**Work task**
The expected output is every line below, reproduced exactly.

**Information shown**
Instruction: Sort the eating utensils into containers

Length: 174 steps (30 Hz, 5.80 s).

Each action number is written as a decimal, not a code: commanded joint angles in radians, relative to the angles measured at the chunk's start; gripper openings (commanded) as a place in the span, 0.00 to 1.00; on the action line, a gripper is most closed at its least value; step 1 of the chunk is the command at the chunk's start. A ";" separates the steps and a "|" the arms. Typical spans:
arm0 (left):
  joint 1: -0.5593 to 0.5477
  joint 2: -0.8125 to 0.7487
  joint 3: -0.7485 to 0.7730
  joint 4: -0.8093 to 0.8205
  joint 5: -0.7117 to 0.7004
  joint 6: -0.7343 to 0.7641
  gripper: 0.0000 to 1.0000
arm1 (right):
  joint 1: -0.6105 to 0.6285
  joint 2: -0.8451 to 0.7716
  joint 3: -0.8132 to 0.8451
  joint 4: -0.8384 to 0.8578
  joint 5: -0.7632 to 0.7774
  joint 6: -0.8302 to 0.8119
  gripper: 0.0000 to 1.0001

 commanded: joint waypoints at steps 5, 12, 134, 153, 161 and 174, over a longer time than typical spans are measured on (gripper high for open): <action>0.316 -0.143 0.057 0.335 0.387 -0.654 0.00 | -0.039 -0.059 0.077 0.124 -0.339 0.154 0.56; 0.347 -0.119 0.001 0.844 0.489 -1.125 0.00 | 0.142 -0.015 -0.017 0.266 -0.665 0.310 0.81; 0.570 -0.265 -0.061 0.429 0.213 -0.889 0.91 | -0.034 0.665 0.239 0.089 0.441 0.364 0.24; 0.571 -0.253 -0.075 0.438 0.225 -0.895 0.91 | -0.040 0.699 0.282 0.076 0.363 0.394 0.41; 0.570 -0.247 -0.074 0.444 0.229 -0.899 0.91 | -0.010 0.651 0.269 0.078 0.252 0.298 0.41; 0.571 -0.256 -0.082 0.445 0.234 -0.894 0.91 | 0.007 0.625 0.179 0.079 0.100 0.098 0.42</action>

**Result below**
Instruction: Sort the eating utensils into containers

Length: 174 steps (30 Hz, 5.80 s).

Each action number is written as a decimal, not a code: commanded joint angles in radians, relative to the angles measured at the chunk's start; gripper openings (commanded) as a place in the span, 0.00 to 1.00; on the action line, a gripper is most closed at its least value; step 1 of the chunk is the command at the chunk's start. A ";" separates the steps and a "|" the arms. Typical spans:
arm0 (left):
  joint 1: -0.5593 to 0.5477
  joint 2: -0.8125 to 0.7487
  joint 3: -0.7485 to 0.7730
  joint 4: -0.8093 to 0.8205
  joint 5: -0.7117 to 0.7004
  joint 6: -0.7343 to 0.7641
  gripper: 0.0000 to 1.0000
arm1 (right):
  joint 1: -0.6105 to 0.6285
  joint 2: -0.8451 to 0.7716
  joint 3: -0.8132 to 0.8451
  joint 4: -0.8384 to 0.8578
  joint 5: -0.7632 to 0.7774
  joint 6: -0.8302 to 0.8119
  gripper: 0.0000 to 1.0001

 commanded: joint waypoints at steps 5, 12, 134, 153, 161 and 174, over a longer time than typical spans are measured on (gripper high for open): <action>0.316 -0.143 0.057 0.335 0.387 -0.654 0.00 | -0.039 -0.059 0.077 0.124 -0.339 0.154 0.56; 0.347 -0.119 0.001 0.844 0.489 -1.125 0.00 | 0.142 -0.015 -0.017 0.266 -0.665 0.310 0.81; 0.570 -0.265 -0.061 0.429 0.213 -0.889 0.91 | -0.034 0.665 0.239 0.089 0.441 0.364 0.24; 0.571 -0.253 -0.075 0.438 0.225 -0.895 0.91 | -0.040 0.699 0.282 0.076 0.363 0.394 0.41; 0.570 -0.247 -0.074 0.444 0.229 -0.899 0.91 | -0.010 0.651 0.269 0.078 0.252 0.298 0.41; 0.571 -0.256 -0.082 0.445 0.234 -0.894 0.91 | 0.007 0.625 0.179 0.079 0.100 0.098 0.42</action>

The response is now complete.